Lady Mountbatten first acquired the tiara that would come to bear her name when she required something occasion-worthy to wear to the coronation of King George VI in 1937. Fast forward to December 17, 2002, when the Mountbatten tiara went under the hammer at Sotheby’s, the piece’s origins had been lost along the way. “Thought to have been made around 1910 by a leading French jeweller, possibly Chaumet or Cartier,” read the product notes. Despite the myth around its heritage—or, perhaps, because of it—the tiara, offered for sale by Lady Mountbatten’s daughter, Lady Pamela Hicks, was eventually sold for £149,650 to a private collector. It would be several years before its history was uncovered.

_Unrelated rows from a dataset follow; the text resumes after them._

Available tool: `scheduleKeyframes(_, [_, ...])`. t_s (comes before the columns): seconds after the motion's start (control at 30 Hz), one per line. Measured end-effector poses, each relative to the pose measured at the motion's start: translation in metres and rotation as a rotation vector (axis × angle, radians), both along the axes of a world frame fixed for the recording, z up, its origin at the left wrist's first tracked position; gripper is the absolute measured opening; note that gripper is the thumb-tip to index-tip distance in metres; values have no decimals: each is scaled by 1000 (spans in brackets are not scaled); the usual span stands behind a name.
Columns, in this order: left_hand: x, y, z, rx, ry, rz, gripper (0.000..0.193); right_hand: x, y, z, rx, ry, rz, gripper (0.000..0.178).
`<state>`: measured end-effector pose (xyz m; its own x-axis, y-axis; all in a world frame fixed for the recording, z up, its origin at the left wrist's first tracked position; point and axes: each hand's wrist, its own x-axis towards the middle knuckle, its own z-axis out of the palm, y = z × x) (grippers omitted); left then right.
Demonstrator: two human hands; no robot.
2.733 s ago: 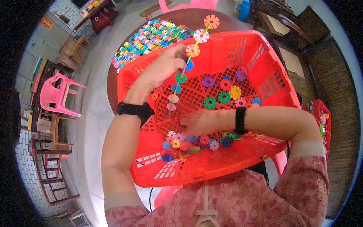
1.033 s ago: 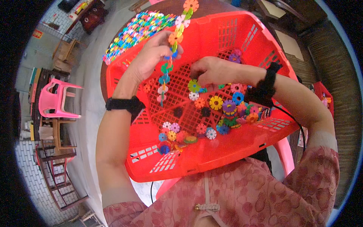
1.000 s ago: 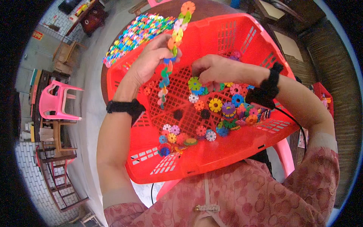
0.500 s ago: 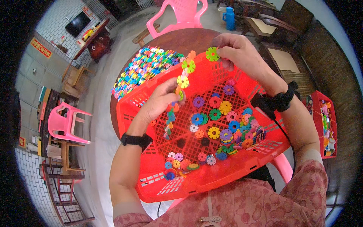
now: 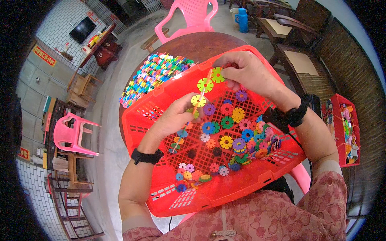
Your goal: The person is assembling colorful interlocking plastic toy pieces from a red basket.
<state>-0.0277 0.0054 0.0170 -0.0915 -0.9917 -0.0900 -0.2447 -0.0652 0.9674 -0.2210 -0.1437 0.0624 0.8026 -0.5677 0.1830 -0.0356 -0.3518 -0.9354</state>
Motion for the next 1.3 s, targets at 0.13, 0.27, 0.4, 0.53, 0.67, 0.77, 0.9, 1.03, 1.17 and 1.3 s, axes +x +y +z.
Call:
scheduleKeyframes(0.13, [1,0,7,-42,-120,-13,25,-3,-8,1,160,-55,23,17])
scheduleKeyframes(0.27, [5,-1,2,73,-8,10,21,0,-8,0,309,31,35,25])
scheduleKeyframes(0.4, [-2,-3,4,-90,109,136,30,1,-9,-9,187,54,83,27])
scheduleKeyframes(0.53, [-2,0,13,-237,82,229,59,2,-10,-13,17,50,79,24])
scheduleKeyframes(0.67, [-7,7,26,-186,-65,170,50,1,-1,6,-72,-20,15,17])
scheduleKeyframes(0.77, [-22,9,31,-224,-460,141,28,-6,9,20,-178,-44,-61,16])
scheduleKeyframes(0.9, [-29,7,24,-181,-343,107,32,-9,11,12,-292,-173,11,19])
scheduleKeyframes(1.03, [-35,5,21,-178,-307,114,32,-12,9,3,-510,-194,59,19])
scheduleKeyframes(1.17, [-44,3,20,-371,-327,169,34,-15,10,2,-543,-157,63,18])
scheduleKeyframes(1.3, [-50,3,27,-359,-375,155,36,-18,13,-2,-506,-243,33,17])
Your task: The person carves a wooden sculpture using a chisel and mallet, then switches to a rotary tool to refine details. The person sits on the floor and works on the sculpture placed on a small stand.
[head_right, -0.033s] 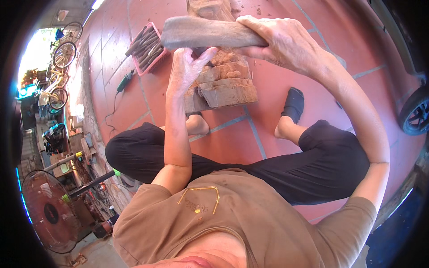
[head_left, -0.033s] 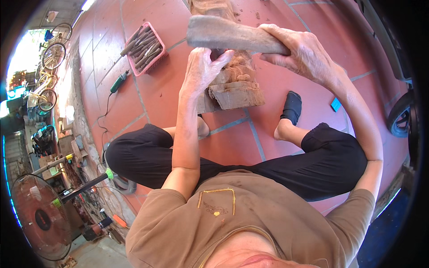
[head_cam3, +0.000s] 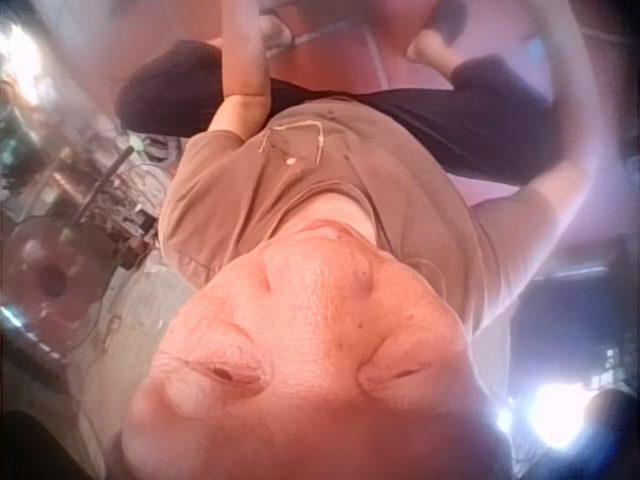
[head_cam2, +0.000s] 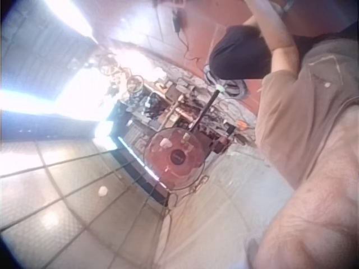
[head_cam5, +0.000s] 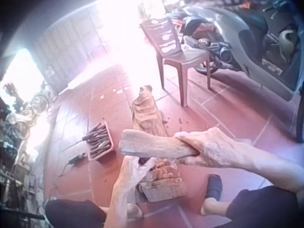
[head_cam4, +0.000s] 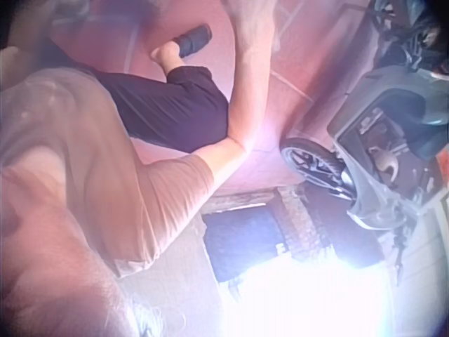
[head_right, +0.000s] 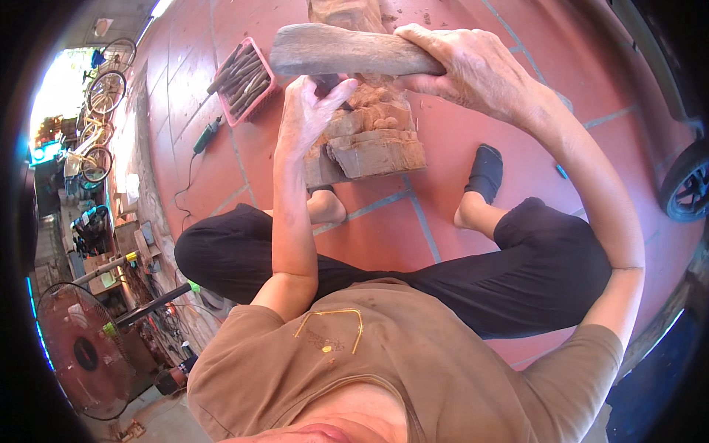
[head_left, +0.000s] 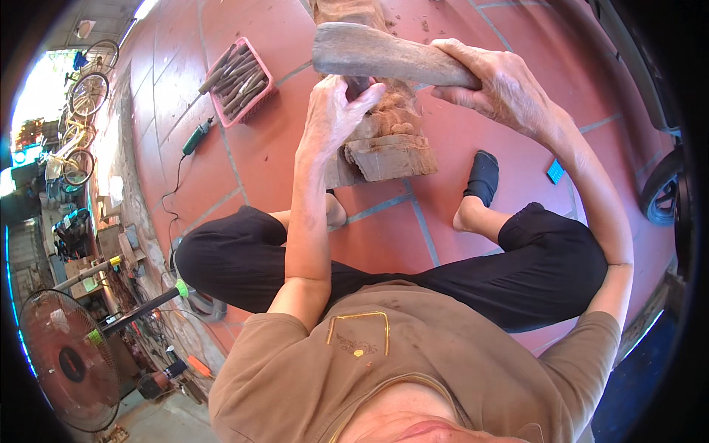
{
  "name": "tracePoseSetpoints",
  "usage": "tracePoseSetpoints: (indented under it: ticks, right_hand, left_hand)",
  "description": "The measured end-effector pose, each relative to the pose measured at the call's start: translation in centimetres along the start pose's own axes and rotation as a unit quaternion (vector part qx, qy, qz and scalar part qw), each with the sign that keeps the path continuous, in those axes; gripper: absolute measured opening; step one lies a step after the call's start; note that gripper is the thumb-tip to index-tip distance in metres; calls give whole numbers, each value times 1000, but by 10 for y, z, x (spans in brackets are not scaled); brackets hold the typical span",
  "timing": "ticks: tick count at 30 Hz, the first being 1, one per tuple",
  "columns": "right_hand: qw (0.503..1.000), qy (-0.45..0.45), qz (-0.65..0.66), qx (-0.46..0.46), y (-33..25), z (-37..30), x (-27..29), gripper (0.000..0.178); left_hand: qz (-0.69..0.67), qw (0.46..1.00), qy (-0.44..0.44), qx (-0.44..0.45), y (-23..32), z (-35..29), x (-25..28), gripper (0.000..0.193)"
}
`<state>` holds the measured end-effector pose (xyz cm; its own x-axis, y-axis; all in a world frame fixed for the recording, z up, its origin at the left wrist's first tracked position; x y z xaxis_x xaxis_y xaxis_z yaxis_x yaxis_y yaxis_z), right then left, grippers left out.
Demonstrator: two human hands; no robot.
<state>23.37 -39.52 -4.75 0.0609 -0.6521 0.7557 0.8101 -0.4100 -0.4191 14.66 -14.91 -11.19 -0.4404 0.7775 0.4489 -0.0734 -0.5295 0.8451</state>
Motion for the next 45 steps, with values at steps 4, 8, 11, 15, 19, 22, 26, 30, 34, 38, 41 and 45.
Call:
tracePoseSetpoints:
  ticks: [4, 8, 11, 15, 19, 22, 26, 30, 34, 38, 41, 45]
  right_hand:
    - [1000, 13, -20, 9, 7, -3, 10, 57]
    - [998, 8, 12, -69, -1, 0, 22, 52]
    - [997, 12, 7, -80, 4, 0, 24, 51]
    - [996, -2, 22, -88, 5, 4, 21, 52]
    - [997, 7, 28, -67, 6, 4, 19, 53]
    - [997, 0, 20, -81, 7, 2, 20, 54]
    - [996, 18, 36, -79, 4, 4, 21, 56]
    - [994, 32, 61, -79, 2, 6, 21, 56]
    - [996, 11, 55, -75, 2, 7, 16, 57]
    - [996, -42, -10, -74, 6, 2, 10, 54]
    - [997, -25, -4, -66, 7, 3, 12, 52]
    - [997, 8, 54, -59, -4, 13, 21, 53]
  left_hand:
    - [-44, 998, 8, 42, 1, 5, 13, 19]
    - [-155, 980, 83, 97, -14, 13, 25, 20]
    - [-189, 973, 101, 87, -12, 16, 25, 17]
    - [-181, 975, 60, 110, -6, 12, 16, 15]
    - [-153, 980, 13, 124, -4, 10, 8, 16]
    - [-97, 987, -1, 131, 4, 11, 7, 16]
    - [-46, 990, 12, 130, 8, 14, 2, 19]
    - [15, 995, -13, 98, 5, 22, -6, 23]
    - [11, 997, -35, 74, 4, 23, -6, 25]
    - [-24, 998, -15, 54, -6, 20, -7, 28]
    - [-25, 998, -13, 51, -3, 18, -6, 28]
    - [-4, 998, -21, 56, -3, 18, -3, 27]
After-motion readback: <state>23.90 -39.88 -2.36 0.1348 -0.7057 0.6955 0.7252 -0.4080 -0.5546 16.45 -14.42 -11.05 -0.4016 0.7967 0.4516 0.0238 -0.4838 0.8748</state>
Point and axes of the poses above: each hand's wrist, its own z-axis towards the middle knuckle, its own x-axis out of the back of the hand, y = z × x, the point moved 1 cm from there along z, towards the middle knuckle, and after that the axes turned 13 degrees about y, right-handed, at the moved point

“The tiara of Lady Mountbatten is something special for me because I was able to reattribute the jewel to Chaumet,” explains Christophe Vauchadez, the curator behind the spectacular exhibition of tiaras at the Chaumet in Majesty exhibition in Monaco in 2019. “This is an Indian-style tiara made in 1934, which belonged to Belgian Baroness Emile de Cartier de Marchienne. When she decided to sell it, we don’t know why, but she went to Cartier in London. There, they cleaned it, put it in a Cartier box, and sold it on to Lady Mountbatten who was looking for a tiara for King George VI’s coronation. Years later, it was sold by her daughter through Sotheby’s. It was not until I went through the archives—researching for this exhibition—that I found the original order from the Baroness, the sketches, the frame—I found everything. So I went to Cartier and said, ‘I think this is Chaumet.’”
The piece captures the imagination in spectacular fashion, dotted with circular-cut diamonds in scrolling and trefoil motifs set in platinum—a dazzling tribute to the unique kind of aristocratic glamour attributed to Lady Mountbatten. “When the Baroness ordered the original tiara, there were some Indian touches to the design, but there was no way you could predict that it would eventually be a crown of the country,” gushes Chaumet CEO, Jean-Marc Mansveldt. “And it suddenly became the crown of the last Vicereine of India. It’s an adventure—it doesn’t sound real, right?”